→ TASK DIRECTIONS
Each line below that holds the word "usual" counts once; state the total number of such lines and nothing else.

→ SUPPLIED MATERIAL
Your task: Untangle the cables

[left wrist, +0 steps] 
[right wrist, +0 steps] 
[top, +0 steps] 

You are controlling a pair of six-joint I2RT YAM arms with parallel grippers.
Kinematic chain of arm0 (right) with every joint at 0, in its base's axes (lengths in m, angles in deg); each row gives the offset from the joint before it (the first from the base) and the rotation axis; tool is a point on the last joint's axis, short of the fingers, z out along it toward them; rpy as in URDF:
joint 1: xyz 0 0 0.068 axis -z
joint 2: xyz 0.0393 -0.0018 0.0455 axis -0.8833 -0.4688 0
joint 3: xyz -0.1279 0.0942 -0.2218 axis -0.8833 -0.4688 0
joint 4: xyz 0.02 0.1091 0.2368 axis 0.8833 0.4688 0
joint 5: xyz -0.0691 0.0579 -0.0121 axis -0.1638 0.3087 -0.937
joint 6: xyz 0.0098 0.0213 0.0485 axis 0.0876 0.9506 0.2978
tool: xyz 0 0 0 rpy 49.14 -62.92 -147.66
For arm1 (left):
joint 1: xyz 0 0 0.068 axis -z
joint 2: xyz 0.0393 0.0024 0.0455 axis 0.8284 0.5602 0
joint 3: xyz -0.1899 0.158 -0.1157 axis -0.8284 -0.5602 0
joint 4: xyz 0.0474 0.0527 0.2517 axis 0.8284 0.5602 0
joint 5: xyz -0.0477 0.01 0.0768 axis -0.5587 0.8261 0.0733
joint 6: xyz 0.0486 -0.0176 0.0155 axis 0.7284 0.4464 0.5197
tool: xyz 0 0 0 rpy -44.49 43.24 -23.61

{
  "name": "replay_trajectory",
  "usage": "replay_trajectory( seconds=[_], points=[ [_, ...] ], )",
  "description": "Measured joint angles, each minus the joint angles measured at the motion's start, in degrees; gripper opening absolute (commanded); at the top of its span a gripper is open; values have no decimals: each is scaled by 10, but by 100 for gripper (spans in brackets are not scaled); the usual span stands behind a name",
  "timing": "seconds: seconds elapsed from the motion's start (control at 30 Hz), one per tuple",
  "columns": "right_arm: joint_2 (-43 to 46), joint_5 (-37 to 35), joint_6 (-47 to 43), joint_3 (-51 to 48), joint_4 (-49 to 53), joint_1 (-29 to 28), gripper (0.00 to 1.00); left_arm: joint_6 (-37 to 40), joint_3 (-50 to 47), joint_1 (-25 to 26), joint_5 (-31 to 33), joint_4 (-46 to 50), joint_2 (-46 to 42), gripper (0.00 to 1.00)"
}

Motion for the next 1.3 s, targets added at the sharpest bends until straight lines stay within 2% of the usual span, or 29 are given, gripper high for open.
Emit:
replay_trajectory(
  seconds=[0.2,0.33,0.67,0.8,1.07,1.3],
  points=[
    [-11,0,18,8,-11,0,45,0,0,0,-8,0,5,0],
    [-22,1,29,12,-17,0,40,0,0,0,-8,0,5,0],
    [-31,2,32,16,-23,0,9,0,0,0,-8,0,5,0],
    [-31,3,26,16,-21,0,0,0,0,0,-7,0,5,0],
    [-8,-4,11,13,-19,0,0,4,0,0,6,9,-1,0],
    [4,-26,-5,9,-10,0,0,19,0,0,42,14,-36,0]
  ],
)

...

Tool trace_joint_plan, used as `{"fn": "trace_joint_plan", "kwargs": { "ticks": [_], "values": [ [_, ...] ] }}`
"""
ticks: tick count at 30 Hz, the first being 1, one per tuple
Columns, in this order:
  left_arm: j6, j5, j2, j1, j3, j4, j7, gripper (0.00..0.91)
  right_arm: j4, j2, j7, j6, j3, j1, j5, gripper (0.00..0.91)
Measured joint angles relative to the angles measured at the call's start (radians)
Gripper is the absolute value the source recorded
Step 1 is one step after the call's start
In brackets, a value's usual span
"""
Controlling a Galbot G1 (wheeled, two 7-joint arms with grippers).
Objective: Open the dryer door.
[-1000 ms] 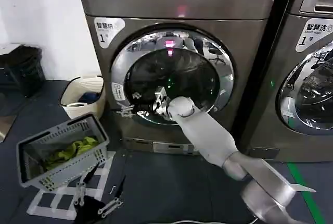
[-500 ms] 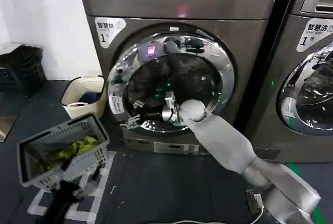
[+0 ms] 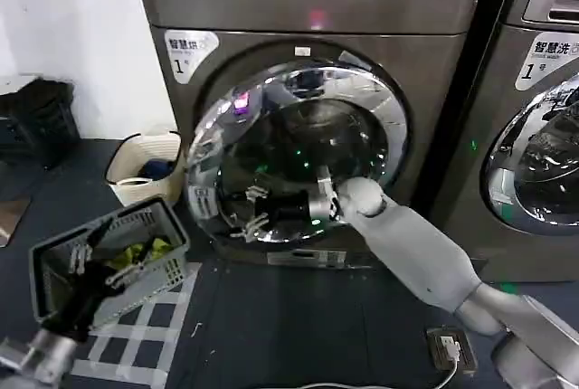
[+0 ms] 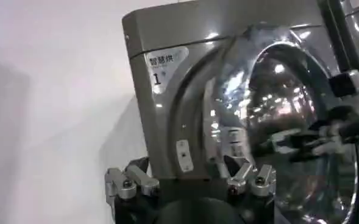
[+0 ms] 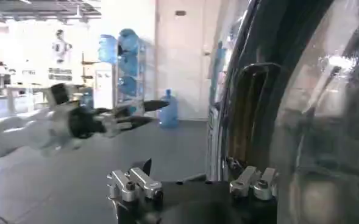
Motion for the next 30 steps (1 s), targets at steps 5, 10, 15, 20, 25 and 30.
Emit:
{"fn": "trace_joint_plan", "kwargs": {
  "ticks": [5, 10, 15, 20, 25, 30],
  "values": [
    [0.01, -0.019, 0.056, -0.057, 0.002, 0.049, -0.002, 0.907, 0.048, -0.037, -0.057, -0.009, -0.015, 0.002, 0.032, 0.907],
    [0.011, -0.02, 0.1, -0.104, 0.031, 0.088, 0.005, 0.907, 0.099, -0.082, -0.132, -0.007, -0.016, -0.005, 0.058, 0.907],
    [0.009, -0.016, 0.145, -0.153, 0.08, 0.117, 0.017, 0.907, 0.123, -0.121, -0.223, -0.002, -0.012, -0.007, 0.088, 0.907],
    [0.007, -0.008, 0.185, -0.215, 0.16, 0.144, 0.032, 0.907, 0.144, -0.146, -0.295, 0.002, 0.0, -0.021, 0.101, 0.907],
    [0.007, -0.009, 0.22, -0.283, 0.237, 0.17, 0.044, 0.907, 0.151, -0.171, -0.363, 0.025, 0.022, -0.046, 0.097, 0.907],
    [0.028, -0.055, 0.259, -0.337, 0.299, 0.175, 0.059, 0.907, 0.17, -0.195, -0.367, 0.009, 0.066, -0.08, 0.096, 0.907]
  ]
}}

→ THE ANSWER
3